> **WHAT THE TASK ASKS**
All lines between the start of the listing below and the line containing "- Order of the", inclusive, must be repeated exactly.

Start of RECORDED INFORMATION

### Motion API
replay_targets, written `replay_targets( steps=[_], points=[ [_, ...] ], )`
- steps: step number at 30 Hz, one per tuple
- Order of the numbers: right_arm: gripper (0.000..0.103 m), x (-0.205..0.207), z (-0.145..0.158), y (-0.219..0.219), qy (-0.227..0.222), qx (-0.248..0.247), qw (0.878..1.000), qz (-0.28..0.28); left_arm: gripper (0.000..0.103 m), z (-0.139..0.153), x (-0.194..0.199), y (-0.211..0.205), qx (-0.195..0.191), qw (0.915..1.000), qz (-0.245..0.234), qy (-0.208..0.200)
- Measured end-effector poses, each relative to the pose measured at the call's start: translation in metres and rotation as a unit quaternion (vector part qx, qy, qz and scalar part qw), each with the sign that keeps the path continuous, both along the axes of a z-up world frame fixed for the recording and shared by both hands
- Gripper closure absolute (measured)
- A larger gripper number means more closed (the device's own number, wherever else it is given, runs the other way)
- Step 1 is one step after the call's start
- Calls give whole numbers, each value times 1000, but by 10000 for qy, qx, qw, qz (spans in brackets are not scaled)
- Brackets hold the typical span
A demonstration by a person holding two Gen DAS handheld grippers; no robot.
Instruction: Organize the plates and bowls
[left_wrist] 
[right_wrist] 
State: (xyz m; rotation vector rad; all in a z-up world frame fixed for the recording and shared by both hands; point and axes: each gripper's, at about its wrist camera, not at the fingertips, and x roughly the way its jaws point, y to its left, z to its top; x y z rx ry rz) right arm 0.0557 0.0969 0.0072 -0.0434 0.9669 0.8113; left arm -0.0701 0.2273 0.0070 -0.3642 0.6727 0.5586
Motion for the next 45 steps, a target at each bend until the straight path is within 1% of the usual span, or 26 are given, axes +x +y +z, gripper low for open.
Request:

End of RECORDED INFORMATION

> **SOLVED EXERCISE**
### Motion API
replay_targets, written `replay_targets( steps=[_], points=[ [_, ...] ], )`
- steps: step number at 30 Hz, one per tuple
- Order of the numbers: right_arm: gripper (0.000..0.103 m), x (-0.205..0.207), z (-0.145..0.158), y (-0.219..0.219), qy (-0.227..0.222), qx (-0.248..0.247), qw (0.878..1.000), qz (-0.28..0.28); left_arm: gripper (0.000..0.103 m), z (-0.139..0.153), x (-0.194..0.199), y (-0.211..0.205), qx (-0.195..0.191), qw (0.915..1.000), qz (-0.245..0.234), qy (-0.208..0.200)

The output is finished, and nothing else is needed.